John Coffee is a thief a thief who got more than he bargained for when he stole a magical locket from a soucouyant, the last of a breed of shape-shifting, werewolf-y, Caribbean witches who are next to impossible to kill. The Witch has been hunting Coffee ever since, looking to get her locket back but also doing her best to rip his throat out. Problem is, before he understood its significance, Coffee gave the locket to his daughter, eleven-year-old Carolina. He's been distancing himself from her since with a view to protecting her from the Witch, but now he's back on the scene and trying to warn her.

Jack Priest's Night Witch follows Coffee's battles with the Witch, high-octane fights that leave him injured and her shooting off skyward as a ball of flame. The Witch's mythology is related in the book, but we're never given her point of view. She remains an unknowable bogeyman, an Energizer bunny of a mythological demon, bent on destruction.

Because Coffee's part of the story is pretty much all action, it's less interesting than the other story Priest tells in the book, about the incipient relationship between Coffee's daughter and her classmate Arty, a persecuted kid who bravely faces the more mundane monsters in his life--school bullies and his abusive father.

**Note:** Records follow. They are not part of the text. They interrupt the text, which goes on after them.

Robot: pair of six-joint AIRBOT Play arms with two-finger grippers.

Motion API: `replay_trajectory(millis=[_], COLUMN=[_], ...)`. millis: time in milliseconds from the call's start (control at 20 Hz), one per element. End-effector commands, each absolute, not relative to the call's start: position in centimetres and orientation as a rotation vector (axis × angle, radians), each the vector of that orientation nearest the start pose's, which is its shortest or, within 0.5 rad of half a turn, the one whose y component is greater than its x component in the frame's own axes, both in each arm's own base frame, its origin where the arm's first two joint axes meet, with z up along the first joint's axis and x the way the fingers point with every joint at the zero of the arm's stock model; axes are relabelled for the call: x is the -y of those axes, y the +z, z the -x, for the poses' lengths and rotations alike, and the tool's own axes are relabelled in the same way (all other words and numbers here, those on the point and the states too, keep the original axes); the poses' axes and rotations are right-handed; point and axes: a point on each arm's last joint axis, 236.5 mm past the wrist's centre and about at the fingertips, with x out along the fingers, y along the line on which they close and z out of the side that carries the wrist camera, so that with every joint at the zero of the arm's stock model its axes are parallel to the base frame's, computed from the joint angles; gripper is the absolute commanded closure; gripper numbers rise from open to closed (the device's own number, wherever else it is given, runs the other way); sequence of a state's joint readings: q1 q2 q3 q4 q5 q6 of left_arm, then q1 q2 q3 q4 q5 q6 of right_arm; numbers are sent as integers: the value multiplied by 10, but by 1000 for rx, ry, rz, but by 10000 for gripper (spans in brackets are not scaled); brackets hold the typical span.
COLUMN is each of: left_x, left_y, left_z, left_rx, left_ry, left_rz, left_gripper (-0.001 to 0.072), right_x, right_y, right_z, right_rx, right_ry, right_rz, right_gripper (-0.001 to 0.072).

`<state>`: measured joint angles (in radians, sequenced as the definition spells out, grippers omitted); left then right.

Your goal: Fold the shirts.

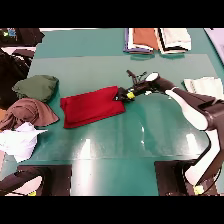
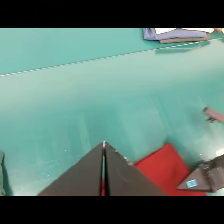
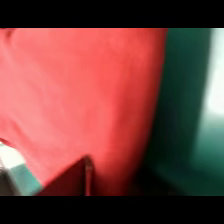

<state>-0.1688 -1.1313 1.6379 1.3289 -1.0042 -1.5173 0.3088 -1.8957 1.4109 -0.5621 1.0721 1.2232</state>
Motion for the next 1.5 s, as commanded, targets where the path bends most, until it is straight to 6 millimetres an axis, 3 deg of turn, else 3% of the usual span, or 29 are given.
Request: replay_trajectory(millis=[0, 100, 150, 200, 300, 400, 550, 700, 800, 850, 1000, 1150, 1250, 1450], left_x=[126, 137, 148, 164, 195, 221, 246, 262, 267, 269, 271, 271, 272, 272], left_y=[304, 302, 300, 296, 286, 280, 283, 292, 296, 298, 304, 304, 305, 299], left_z=[-428, -425, -422, -417, -406, -394, -381, -377, -375, -374, -376, -376, -376, -373], left_rx=[-503, -510, -512, -523, -540, -551, -535, -495, -478, -477, -453, -455, -455, -481], left_ry=[-363, -388, -413, -448, -520, -580, -640, -673, -684, -692, -693, -694, -697, -701], left_rz=[103, 101, 95, 85, 62, 43, 33, 39, 48, 67, 81, 87, 90, 82], left_gripper=[688, 688, 688, 688, 688, 688, 687, 687, 687, 687, 687, 687, 687, 687], right_x=[-355, -356, -345, -327, -268, -185, -34, 100, 168, 192, 241, 250, 249, 247], right_y=[-68, -46, -32, -17, 17, 52, 95, 124, 127, 124, 119, 124, 143, 202], right_z=[-416, -434, -448, -463, -494, -517, -527, -505, -481, -469, -443, -438, -443, -445], right_rx=[-1342, -1276, -1240, -1202, -1115, -1035, -921, -807, -769, -760, -741, -721, -664, -523], right_ry=[901, 918, 900, 862, 748, 592, 290, 39, -90, -141, -249, -272, -277, -289], right_rz=[-518, -488, -466, -442, -398, -381, -407, -483, -545, -572, -643, -647, -615, -538], right_gripper=[691, 692, 692, 692, 692, 692, 692, 692, 692, 692, 692, 692, 692, 692])
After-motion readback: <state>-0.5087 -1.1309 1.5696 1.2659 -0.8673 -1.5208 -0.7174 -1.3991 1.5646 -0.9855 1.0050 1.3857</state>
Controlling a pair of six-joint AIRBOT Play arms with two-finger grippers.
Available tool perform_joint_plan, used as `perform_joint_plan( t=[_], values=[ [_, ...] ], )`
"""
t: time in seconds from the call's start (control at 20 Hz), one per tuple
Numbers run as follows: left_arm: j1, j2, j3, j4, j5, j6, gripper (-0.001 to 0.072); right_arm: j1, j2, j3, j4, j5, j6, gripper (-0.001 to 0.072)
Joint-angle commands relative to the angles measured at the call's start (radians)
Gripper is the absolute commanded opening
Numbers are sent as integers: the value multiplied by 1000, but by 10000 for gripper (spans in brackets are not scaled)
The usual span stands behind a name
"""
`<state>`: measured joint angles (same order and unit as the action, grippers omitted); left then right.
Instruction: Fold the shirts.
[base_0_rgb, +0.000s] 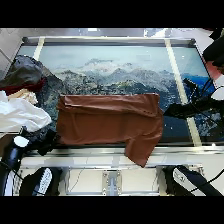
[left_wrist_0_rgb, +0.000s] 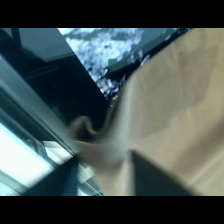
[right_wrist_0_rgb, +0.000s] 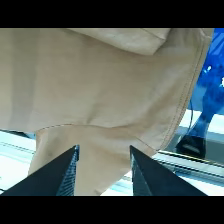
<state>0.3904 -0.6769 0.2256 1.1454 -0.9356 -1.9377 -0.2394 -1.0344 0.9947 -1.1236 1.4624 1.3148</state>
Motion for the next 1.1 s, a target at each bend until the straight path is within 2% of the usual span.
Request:
perform_joint_plan(
  t=[0.0, 0.15, 0.3, 0.35, 0.4, 0.5, 0.6, 0.85, 1.05],
  values=[
    [2, -37, 0, -32, 38, 47, 16, -1, 1, 0, 13, 33, 0, 371],
    [2, -37, 0, -32, 31, 70, 10, -1, 1, 0, -13, 93, 0, 371],
    [2, -37, 0, -32, 2, 69, 11, -4, 2, -34, -186, 140, 0, 367],
    [2, -37, 0, -32, -1, 69, 11, -4, 2, -80, -193, 137, 0, 255],
    [2, -37, 0, -32, 0, 69, 11, -4, 1, -142, -167, 119, 0, 192],
    [2, -37, 0, -32, 1, 69, 10, -3, 0, -287, -86, 25, 0, 224],
    [2, -37, 0, -32, 0, 69, 11, -3, -7, -400, -34, -39, 0, 417],
    [2, -37, 0, -32, 1, 69, 11, -3, -58, -538, 53, -94, -2, 421],
    [2, -37, 0, -32, 0, 69, 10, -3, -93, -557, 98, -109, -20, 420]
  ],
)
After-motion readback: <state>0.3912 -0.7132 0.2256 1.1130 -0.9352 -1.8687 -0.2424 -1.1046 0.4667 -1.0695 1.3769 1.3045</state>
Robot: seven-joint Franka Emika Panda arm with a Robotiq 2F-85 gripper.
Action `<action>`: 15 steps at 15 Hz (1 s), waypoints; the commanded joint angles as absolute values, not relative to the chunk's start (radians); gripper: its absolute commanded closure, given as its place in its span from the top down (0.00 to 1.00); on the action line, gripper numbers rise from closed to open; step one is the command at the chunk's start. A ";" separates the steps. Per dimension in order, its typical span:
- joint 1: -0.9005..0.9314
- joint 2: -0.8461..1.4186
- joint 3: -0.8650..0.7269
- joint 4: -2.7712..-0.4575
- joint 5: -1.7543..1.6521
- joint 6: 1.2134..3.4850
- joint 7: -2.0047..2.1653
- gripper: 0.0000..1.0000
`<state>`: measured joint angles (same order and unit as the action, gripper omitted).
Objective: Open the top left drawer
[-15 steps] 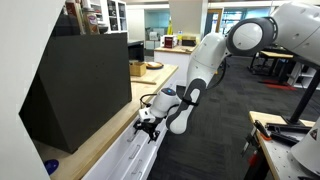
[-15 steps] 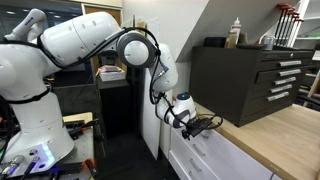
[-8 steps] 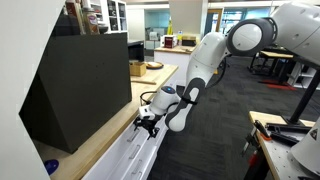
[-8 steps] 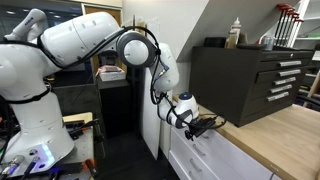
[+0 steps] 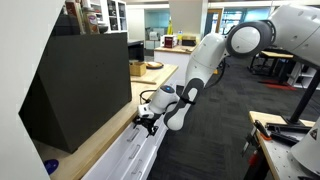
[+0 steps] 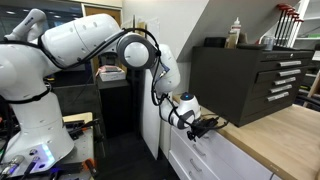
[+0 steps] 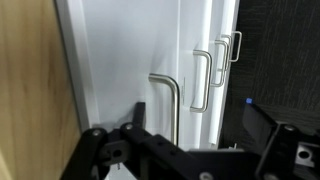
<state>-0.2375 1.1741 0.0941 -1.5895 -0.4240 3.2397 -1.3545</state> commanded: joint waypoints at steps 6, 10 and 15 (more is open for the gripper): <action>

In the face of the danger posed by the Night Witch, as well as the bullies, Carolina and Arty's relationship develops more rapidly than it might have otherwise.

Night Witch isn't perfect: it's not clear why the guys in the boat are after Coffee at the beginning of the book; Priest's female characters seem unusually comfortable with stripping in front of men they don't know well; there is a paragraph-long political rant on page 163 that seems out of place; Arty's conflict with his father ends a little too conveniently; the mothers of both children are hands-off in their parenting to a degree that's hard to believe. But on the whole, it's a fun read, like watching an old Night Stalker episode with an appealing YA element thrown in. In fact, though it's not marketed as such, I might recommend the book to the YA crowd as well as adults, given that Arty and Carolina are such appealing characters and carry so much of the story.